Report the number of lines in the data where the word "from" appears, and add no other text.

----------------

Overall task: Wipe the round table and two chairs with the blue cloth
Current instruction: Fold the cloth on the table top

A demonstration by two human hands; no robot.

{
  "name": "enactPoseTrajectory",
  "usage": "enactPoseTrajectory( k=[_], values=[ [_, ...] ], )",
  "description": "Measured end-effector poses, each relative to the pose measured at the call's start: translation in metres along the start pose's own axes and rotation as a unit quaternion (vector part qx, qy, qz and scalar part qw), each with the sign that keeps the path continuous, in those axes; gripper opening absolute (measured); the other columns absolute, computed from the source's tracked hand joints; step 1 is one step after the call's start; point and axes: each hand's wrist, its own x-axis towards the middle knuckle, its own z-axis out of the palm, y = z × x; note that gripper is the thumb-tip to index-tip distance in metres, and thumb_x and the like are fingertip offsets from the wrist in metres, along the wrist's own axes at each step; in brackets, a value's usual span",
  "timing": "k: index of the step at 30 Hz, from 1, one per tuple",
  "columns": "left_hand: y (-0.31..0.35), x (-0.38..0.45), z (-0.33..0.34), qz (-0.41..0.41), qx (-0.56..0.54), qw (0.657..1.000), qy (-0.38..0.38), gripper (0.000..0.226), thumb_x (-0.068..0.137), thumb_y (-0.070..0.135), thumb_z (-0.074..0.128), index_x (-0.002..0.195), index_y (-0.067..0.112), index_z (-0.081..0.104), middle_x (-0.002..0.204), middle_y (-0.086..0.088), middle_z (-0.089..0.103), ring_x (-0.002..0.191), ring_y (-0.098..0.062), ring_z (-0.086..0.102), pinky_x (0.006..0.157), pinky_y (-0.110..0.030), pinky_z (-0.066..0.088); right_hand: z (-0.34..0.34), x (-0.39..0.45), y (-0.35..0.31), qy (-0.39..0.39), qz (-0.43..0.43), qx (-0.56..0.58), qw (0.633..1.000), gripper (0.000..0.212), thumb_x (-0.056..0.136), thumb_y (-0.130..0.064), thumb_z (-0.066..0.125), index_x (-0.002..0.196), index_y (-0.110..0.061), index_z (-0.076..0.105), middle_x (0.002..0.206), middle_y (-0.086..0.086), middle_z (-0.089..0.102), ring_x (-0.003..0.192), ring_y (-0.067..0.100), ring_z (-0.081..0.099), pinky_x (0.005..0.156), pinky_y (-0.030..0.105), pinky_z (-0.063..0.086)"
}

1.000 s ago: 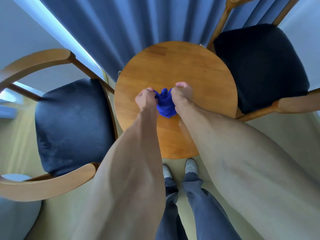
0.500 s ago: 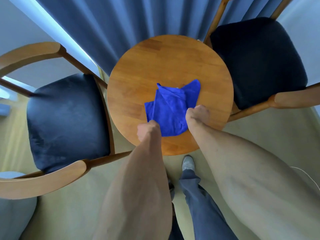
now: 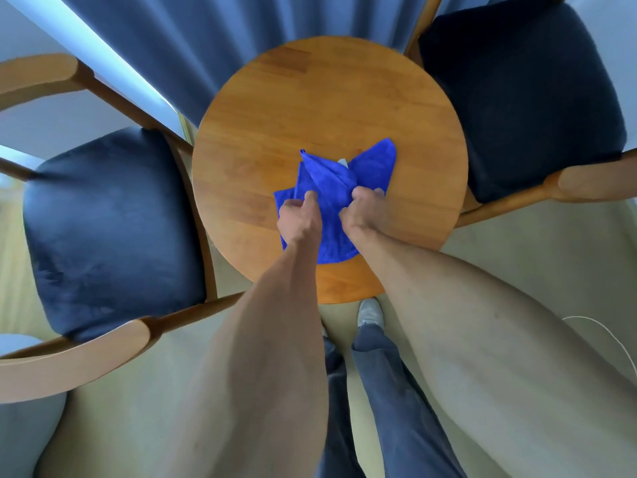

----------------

▶ ANSWER TO THIS TASK
2